I go back to one freezing cold day last year when I, the hon. Member for Ilford South and hundreds of others marched through sleet to protest against proposed closures to the accident and emergency, maternity and other services at King George hospital. We did the same again—admittedly in much more clement weather—this year. The message was loud and clear: the results of this lack of consultation that are going forward to the meetings on 15 December are absolutely null and void and do not meet any of the criteria, because there was no proper consultation.
I and the hon. Member for Ilford South have held meetings in our respective constituencies and invited members from Redbridge NHS. I want to state clearly that in no shape or form were they political meetings, because they were open to the general public and I have no idea of the allegiances of those who attended them. None the less, the message was loud and clear: we need to maintain our accident and emergency and maternity services at King George hospital. They cannot be closed by stealth. They cannot be salami-sliced and closed. They must remain.
I would like to thank my hon. Friends the Members for Hornchurch and Upminster (Angela Watkinson) and for Romford (Andrew Rosindell) for their help and support. Their areas are serviced by Queen’s hospital. People might not think, because that hospital is not under threat, that the proposals would affect my hon. Friends’ areas, but of course it would, because the pressure of 250,000 extra people using Queen’s hospital will have a knock-on effect for their constituents.
I do not intend to detain the House further. However, like the hon. Member for Ilford South, I tell the Minister that this consultation is wrong. If those concerned try to railroad through the suggested closures on December 15, we will resist.
I agree that we do not need to get into to-ing and fro-ing about what exactly was written. My point was that some of the questions—I am not saying all of them—on some of the petitions were not directly relevant to what was being consulted on. Having said that, it has been recognised that they will be considered as part of the consultation process.
I have no doubt that they will, as part of the ongoing consultation and evaluation of responses to the consultation process.
Before 15 December, the London strategic health authority will assess north-east London’s readiness against the four tests that my right hon. Friend the Secretary of State introduced in May this year to ensure more local engagement in the proposed reconfigurations of services throughout the country. In certain previous consultations, there was a long-held view that although lip service was paid to local people and medical practitioners—clinicians and GPs—the views of the local community did not matter because, in effect, a decision had been taken at the launch and things would end up in exactly the same state at the end of the process.
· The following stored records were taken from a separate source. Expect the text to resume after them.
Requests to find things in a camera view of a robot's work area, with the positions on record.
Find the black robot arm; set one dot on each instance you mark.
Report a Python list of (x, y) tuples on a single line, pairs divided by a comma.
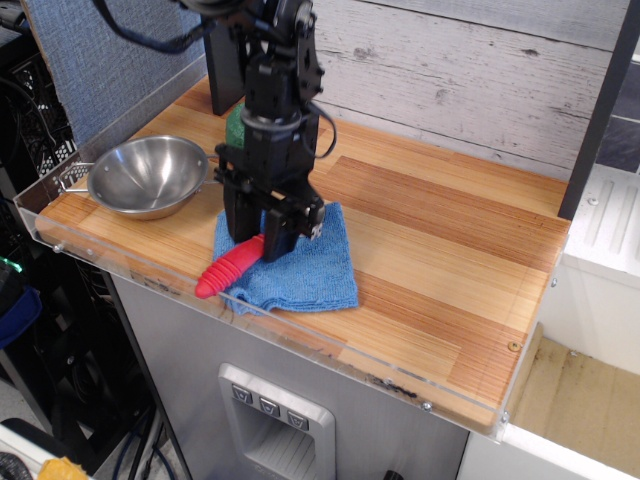
[(281, 71)]

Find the blue folded towel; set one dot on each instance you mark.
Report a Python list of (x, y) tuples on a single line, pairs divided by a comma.
[(317, 276)]

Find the blue fabric panel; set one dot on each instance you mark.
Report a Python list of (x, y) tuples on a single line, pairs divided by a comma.
[(109, 87)]

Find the black vertical post left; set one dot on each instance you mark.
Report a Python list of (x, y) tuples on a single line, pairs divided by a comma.
[(225, 74)]

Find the black vertical post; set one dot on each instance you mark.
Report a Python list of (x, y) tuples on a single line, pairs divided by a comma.
[(612, 84), (225, 74)]

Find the green toy broccoli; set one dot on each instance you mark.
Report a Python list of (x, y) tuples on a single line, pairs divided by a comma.
[(235, 128)]

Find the stainless steel bowl with handles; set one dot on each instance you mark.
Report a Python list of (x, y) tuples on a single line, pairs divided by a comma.
[(147, 178)]

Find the black plastic crate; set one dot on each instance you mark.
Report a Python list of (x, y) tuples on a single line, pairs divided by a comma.
[(35, 133)]

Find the red handled metal spoon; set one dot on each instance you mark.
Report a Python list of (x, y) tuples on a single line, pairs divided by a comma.
[(230, 267)]

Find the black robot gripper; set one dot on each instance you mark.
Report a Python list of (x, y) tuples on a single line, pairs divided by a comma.
[(266, 184)]

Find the white toy sink drainboard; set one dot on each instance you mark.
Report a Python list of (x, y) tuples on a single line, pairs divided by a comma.
[(592, 304)]

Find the black vertical post right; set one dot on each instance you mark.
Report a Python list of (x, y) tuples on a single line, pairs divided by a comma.
[(612, 84)]

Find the grey toy fridge dispenser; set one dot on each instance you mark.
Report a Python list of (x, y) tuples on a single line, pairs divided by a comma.
[(277, 433)]
To give greater credence and importance to local views, my right hon. Friend the Secretary of State announced his changes to the criteria that had to be conformed with for reconfigurations to take place, to empower people to take part in the discussions and to ensure that their views would be fully considered before decisions were taken. To achieve that, he has said that reconfigurations and consultation processes that are already in progress will have to be checked against the revised and strengthened criteria to ensure that they have been carried out under the new format. I can assure the hon. Member for Ilford South that that will happen prior to the meeting on 15 December.